Wohl jeder kennt sie, die „MS Deutschland“ – aus dem Fernsehen. Dort verkörpert der Kreuzfahrer das Traumschiff schlechthin. Die gleichnamige Fernsehreihe läuft seit 1981 im Zweiten Deutschen Fernsehen zur besten Sendezeit. Vor dem Ruin jedoch hat der Ruhm das Motorschiff (MS) und seine Reederei Peter Deilmann nicht bewahren können. Und auch nicht, dass die „Deutschland“ das einzige Kreuzfahrtschiff war, das unter deutscher Flagge fuhr. Heimathafen: Neustadt in Holstein.

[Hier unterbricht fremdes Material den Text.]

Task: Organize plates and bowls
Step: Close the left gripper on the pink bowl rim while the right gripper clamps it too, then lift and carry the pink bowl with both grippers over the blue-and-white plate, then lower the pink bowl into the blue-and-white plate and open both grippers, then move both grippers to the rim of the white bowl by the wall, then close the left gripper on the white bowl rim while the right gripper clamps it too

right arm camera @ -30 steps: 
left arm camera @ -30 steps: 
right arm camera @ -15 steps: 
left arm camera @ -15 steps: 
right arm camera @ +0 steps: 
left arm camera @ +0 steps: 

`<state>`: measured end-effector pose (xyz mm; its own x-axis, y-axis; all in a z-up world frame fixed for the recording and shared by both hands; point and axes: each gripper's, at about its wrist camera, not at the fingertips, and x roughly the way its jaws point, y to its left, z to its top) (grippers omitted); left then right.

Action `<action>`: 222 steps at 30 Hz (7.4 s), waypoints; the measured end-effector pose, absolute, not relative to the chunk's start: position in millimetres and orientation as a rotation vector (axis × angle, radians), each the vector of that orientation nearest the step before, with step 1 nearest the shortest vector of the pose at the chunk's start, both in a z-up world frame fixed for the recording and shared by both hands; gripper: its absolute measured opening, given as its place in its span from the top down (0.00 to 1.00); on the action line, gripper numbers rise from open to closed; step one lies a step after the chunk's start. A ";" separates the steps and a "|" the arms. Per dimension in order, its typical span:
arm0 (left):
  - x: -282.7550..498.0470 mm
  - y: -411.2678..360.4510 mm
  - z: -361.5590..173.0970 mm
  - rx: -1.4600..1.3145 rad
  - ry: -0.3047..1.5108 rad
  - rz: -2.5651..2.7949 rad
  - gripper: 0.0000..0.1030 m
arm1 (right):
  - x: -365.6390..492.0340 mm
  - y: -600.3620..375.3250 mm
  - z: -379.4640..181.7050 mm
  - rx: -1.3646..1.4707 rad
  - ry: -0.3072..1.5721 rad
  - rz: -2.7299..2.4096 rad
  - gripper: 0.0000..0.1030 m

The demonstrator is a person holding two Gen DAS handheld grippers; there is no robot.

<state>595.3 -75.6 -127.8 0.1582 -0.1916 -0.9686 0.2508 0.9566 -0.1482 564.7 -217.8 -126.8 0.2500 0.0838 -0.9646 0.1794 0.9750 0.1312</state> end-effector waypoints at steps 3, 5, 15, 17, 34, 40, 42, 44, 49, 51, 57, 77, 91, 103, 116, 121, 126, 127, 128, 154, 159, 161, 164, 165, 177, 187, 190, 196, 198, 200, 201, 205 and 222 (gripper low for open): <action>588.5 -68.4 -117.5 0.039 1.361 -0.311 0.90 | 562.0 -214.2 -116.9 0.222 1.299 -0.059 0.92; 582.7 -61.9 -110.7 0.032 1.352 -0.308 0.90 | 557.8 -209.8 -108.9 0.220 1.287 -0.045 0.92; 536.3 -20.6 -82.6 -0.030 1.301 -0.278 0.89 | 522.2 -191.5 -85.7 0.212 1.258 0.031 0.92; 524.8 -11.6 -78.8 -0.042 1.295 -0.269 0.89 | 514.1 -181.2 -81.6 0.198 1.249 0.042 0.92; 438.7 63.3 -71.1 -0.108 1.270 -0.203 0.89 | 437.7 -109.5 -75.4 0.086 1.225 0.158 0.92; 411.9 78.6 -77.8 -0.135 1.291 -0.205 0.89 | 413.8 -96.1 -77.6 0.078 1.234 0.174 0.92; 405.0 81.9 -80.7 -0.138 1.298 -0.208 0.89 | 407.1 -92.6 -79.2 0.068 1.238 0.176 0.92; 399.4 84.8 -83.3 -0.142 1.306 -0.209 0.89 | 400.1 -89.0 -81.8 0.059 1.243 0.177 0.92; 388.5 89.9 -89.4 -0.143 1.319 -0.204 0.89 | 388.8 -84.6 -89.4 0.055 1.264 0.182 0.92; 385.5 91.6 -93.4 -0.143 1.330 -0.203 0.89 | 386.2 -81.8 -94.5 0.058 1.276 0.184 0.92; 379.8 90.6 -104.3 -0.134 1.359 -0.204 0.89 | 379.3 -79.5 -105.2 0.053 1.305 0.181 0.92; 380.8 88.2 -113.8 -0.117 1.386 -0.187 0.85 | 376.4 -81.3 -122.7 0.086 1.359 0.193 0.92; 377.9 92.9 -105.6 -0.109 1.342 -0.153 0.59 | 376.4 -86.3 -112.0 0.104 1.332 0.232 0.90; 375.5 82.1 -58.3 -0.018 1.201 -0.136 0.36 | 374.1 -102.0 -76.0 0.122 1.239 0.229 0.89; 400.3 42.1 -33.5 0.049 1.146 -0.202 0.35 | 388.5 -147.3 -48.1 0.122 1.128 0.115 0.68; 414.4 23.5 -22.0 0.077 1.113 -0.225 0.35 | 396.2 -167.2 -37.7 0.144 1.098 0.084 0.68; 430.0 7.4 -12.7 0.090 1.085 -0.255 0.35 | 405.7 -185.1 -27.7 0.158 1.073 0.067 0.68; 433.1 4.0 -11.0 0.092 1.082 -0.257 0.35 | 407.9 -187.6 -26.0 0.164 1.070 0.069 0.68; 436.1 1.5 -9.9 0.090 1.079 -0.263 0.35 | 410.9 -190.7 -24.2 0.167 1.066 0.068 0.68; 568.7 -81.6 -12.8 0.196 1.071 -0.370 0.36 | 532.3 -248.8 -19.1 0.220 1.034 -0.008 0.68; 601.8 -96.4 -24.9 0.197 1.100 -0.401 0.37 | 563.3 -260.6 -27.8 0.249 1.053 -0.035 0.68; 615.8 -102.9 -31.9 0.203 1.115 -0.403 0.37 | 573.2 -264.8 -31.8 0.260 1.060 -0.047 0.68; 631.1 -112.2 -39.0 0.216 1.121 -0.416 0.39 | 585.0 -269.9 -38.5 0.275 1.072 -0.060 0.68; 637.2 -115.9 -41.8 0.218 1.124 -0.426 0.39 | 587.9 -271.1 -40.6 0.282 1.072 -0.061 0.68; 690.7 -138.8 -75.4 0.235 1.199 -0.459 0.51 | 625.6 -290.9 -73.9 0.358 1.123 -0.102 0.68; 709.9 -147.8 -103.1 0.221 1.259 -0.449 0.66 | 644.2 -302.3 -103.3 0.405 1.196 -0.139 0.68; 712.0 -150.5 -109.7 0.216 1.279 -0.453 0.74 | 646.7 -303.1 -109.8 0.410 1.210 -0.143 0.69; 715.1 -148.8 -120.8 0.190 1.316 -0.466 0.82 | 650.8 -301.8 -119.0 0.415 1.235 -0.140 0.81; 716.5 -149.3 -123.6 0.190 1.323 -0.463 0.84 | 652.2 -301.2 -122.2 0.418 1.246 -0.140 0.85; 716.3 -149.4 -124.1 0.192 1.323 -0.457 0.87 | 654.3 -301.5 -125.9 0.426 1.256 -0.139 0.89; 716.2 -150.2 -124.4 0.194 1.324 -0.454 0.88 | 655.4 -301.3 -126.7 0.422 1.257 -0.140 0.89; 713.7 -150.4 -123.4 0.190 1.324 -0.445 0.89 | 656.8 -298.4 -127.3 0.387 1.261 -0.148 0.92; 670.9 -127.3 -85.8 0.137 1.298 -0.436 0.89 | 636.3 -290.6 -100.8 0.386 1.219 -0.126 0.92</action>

Ein gewichtiger Grund für die Insolvenz ist das biedere Unterhaltungsangebot: Das größte „Event“ an Bord war das abendliche Kapitänsdinner – auf dem Höhepunkt tragen Kellner illuminierte Eisbomben an die Tische der Gäste.

Kaltgetränk auf Rasen

In diesem Jahr startete die deutsche Saison in der Ostsee mit einem Doppelschlag: Im Mai kreuzten gleich zwei Traumschiffe in Rostock auf. Die „Celebrity Silhouette“ und die „Regal Princess“ machten an den Passagierkais P7 und P8 in Rostock-Warnemünde fest. Auf der „Celebrity Silhouette“ können die Passagiere unter freiem Himmel grillen und auf „dem echten Rasen“, so die Reederei, ein Kaltgetränk zu sich nehmen.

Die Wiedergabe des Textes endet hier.